Define the purpose of the evaluation with key questions, such as:


    • Think back to program design – is there existing research on your issue/program area?
    • Is the program new or existing?
    • Who is your audience (e.g., funders, donors, board, staff)?
    • What budget and resources do you have to implement the evaluation plan?
    • How will results be utilized (e.g., annual report, performance evaluation)?
    • What are your goals (e.g., descriptive, predictive, prescriptive)?
    • What type of evaluation(s) are you planning (e.g., impact, performance, formative, summative, developmental)?
Based on your answers, determine your needs and collect the best performance indicators to meet these needs.
Determine What to Evaluate
Clarify organization/program goals and objectives and develop evaluation questions around the following areas: 
    • Planning & Implementation – how well did we plan?
      For example, who participated and how did they find out about us?
    • Attainment of Objectives – how well did we meet objectives?
      For example, how many people participated and what was the frequency/intensity (e.g., number of classes)?
    • Participant Impact – how much and what kind of change occurred?
      For example, what has changed and are participants satisfied? Think about positive results as well as unintended consequences.
    • Community Impact – how much and what kind of difference has been made?
      ​For example, what community goal did we contribute to and what was the return on investment?

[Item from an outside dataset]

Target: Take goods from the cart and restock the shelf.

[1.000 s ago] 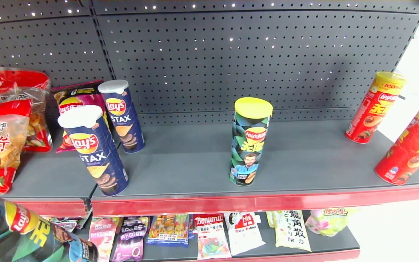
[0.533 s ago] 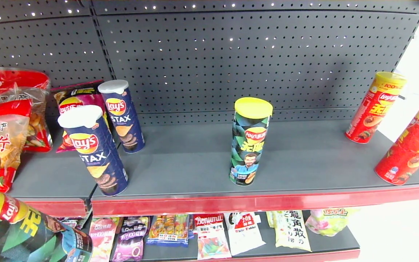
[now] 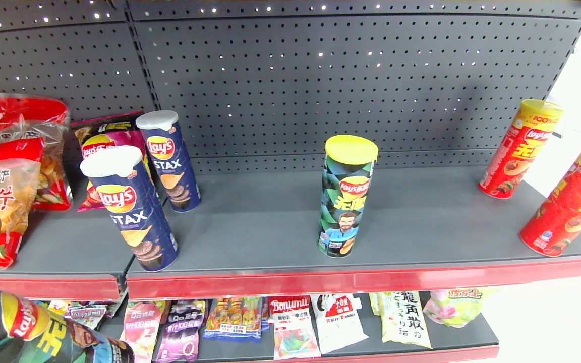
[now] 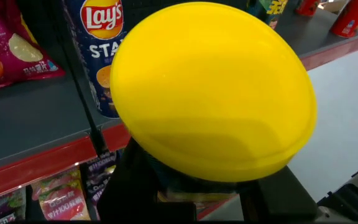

Once you clarify your evaluation questions, then determine the best approach for collecting the results, including demographic databases, participant surveys (including satisfaction and change in knowledge, attitude and behavior), participant focus groups/interviews, community impact surveys and cost/benefit analysis.
Determine How and When 
Develop a project plan matrix with the following categories:
    • Evaluation Question
      What result/outcome are you interested in?
    • Indicator/Performance Measure
      How can it be measured?
    • Method/Data Sources
      How can this indicator be tracked? What are the possible data sources?
    • Frequency
      How often will the indicator be tracked?
    • Responsibility
      Who is responsible for tracking it?
    • Reporting
      Which stakeholders need the results?
Once you have collected the data based on your evaluation plan, analyze the results regularly and conduct quarterly reviews using dashboards to monitor and adjust as needed. Once the results are finalized, report them to the appropriate stakeholders.
The most important step of evaluation planning comes after the data is collected – how do you turn it into something meaningful? The focus on “big data” by the media (and even the coining of the phrase) misses the point. Data is just an input. The real gem is the insight gleaned from the data, which, ultimately, leads to program and organizational improvements. By “right-sizing” evaluation planning for your organization and measuring what matters, you can focus on insights that produce positive results for your clients and help tell your organization’s story. We welcome your feedback on your impact management process and look forward to hearing how you cut through the noise to measure what matters.